**WHAT IS REQUIRED**.
Below are some records. Repeat exactly the lines from the one containing "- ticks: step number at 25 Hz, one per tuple" through the final line.

**RECORDS SUPPLIED**.
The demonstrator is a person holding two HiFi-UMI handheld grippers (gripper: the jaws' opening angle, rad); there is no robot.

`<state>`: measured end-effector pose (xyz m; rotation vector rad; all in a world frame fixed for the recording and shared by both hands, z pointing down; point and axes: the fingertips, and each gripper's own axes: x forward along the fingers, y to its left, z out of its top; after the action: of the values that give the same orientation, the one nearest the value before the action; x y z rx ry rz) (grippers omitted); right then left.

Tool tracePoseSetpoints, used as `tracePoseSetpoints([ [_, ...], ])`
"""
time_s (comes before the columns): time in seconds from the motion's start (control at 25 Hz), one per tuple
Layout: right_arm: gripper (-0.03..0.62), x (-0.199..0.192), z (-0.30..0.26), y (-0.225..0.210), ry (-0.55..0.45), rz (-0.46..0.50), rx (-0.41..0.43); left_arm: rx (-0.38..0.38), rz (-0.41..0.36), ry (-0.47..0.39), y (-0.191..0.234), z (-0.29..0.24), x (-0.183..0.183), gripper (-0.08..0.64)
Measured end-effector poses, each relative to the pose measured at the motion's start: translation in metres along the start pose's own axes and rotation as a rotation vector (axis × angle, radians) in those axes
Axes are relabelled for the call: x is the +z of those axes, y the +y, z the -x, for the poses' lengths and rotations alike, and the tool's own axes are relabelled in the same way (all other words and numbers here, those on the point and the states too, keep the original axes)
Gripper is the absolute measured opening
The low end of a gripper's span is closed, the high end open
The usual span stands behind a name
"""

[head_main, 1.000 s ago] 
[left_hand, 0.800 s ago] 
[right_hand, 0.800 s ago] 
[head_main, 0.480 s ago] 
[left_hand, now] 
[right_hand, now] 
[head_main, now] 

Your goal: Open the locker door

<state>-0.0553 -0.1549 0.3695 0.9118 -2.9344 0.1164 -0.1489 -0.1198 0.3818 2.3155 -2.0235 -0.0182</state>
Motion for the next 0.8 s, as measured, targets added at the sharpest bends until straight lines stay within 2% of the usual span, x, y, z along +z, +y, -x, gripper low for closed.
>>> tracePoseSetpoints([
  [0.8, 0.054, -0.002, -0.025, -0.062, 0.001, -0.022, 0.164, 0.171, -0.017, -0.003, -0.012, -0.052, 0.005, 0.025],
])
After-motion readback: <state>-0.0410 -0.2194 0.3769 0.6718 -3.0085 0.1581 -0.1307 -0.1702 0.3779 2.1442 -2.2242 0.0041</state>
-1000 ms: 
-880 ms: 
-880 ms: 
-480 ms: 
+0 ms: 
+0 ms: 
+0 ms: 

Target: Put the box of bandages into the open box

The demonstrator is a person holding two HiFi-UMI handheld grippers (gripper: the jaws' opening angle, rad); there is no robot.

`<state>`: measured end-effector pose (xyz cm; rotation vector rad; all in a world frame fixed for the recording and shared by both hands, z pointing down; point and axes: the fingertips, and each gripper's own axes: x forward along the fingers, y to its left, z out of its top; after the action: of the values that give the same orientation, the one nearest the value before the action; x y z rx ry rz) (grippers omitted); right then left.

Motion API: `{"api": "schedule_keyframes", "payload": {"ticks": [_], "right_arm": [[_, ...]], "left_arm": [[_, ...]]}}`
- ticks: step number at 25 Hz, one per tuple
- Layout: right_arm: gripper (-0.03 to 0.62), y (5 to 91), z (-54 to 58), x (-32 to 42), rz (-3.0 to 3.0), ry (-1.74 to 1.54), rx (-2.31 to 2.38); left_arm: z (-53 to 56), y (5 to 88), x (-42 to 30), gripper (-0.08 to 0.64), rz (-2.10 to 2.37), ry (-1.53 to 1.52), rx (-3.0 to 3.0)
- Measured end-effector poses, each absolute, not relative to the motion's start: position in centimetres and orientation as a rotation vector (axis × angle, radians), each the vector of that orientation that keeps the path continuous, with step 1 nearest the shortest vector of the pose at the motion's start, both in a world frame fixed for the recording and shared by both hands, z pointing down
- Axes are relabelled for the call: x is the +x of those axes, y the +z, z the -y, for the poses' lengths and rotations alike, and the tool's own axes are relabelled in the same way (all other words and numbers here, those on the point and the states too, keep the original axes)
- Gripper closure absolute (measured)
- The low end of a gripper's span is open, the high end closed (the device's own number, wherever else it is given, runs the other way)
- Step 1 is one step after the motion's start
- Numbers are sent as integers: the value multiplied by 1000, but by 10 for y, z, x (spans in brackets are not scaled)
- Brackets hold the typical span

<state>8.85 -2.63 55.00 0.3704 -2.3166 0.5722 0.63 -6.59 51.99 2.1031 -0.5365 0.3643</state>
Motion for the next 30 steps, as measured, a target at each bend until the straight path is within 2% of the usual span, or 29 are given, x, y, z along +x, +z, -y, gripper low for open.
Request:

**THE COMPLETED TASK**.
- ticks: step number at 25 Hz, one per tuple
- Layout: right_arm: gripper (-0.03 to 0.62), y (5 to 91), z (-54 to 58), x (-32 to 42), rz (-3.0 to 3.0), ry (-1.74 to 1.54), rx (-2.31 to 2.38); left_arm: z (-53 to 56), y (5 to 88), x (-42 to 30), gripper (-0.08 to 0.64), rz (-2.10 to 2.37), ry (-1.53 to 1.52), rx (-3.0 to 3.0)
- Measured end-effector poses, each absolute, not relative to the motion's start: position in centimetres and orientation as a rotation vector (axis × angle, radians), each the vector of that orientation that keeps the path continuous, with step 1 nearest the shortest vector of the pose at the motion's start, both in a world frame fixed for the recording and shared by both hands, z pointing down
- Axes are relabelled for the call: x is the +x of those axes, y the +z, z the -y, for the poses' lengths and rotations alike, and the tool's own axes are relabelled in the same way (all other words and numbers here, those on the point and the states too, keep the original axes)
- Gripper closure absolute (measured)
- The low end of a gripper's span is open, the high end closed (the device's own number, wherever else it is given, runs the other way)
- Step 1 is one step after the motion's start
- Numbers are sent as integers: the value multiplied by 1000, but by 10 for y, z, x (spans in brackets are not scaled)
- Brackets hold the typical span

<state>8.85 -2.63 55.00 0.3704 -2.3166 0.5722 0.63 -6.59 51.99 2.1031 -0.5365 0.3643</state>
Motion for the next 30 steps, as measured, a target at each bend until the straight path is within 2% of the usual span, or 29 are given, x, y, z along +x, +z, -y, gripper low for open.
Request:

With this, the output is complete.